I guess we will just have to agree to disagree.

@Consolation the book and the movie played up to the stereotypes that women should be docile flowers and that Asian men are evil and women could only be saved by white men. This is how Amy Tan made her money, playing up to the silly Western beliefs. Why do you think that Asian women are the most popular in match.com? Because of portrayals like this. The point you are also missing is that Asian men were portrayed as being a$$holes and worthless, that only white men were worthy of these women marrying, and this was literally the only all-Asian English speaking movie that Westeners saw over the last 25 years. As the article correctly pointed out, if there were other movies out there with a notable Asian cast, then this movie would just be a laughable POS movie that no one would care about.

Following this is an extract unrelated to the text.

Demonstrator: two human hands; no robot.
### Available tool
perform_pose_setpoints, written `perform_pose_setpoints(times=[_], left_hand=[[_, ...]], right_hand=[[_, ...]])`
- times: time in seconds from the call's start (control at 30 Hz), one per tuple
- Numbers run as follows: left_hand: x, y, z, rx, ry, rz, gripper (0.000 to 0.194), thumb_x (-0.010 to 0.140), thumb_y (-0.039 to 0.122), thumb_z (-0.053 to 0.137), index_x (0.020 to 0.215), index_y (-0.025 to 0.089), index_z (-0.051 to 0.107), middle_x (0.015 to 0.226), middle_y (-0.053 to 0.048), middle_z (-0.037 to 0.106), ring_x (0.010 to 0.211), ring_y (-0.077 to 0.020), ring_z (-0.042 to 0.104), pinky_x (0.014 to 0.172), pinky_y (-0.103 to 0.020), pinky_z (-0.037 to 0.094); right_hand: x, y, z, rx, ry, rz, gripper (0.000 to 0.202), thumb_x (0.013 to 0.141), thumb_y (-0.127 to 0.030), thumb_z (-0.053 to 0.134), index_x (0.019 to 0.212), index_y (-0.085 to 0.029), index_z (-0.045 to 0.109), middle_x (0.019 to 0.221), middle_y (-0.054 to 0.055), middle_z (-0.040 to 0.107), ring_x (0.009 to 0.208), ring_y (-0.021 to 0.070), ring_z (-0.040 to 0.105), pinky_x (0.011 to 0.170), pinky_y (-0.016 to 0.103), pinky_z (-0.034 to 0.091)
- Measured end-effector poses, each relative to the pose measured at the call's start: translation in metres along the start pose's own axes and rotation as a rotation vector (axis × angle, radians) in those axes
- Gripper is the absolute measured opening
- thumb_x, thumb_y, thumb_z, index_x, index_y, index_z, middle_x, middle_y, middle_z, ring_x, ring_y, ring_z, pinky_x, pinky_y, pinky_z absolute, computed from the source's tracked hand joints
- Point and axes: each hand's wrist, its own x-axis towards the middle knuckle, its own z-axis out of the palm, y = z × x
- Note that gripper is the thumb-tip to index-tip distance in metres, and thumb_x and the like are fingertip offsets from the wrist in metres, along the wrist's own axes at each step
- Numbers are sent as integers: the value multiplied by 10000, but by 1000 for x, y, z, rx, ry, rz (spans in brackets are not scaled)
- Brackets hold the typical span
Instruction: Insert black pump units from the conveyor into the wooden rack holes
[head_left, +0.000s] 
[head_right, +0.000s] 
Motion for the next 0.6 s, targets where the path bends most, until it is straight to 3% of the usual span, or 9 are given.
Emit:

@ProfessorPlum168 I have to respectfully disagree with your take on Joy Luck Club. People have to remember the book is set in the 1980s San Francisco (daughters were grown) with flashbacks to 1920-1940. I was pulled into the immigrant mother-American daughter relationships: The Tiger Mom, the Critical Mom, the Subservient Mom…all of those Asian stereotypes I completely related to them. I’ve watched JLC more than once and I know an author and director have nailed it when it’s made me cry and feel deeply each time. That’s how good Amy Tan got the family “auntie” relationships, the sense of duty and sacrifice and also the frustration of growing up a first gen and all the expectations pinned on you…she did it brilliantly. She even captured the envy and jealousy that sometimes exist among first gen Asian girls, that drive to be better than the other gal (“cousin”) and give your parents something to brag about. How Tan portrayed the family parties, the abundance of food (omg the crab scene!), several generations and of course mahjong were spot on. Lastly, Tan’s movie opened my eyes to seeing my mother differently. It forced me to see her hardships in leaving her family, her motherland in order to give us a better life. Instead of resenting her for not understanding me, I became sympathetic.

Now, CRA, while I liked the movie, I did not relate to these types of Asian characters. It didn’t detract from my enjoyment though. Is it realistic that mostly all the Asians in the movie spoke with an English accent? I come from humble beginnings, so the over the top expenditures were unreal to me and frankly a waste!

Yes the CRA movie showed Asian men to the Western world in a very positive light and there’s absolutely nothing wrong about that. And it’s about time. What is your point?